(Data excerpts)
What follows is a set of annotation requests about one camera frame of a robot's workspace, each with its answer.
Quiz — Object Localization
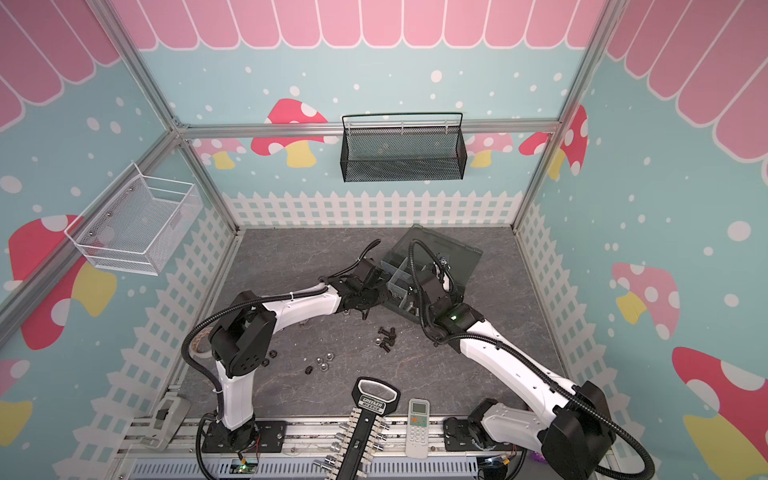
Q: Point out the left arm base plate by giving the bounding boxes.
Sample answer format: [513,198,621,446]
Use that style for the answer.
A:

(About this task):
Give the entries above again, exactly as written and free of images.

(Finished exercise):
What follows is a set of annotation requests about one camera frame of a robot's workspace, each with its answer.
Quiz — Object Localization
Q: Point out the left arm base plate by giving the bounding boxes.
Sample answer format: [513,198,621,446]
Use that style for the answer.
A:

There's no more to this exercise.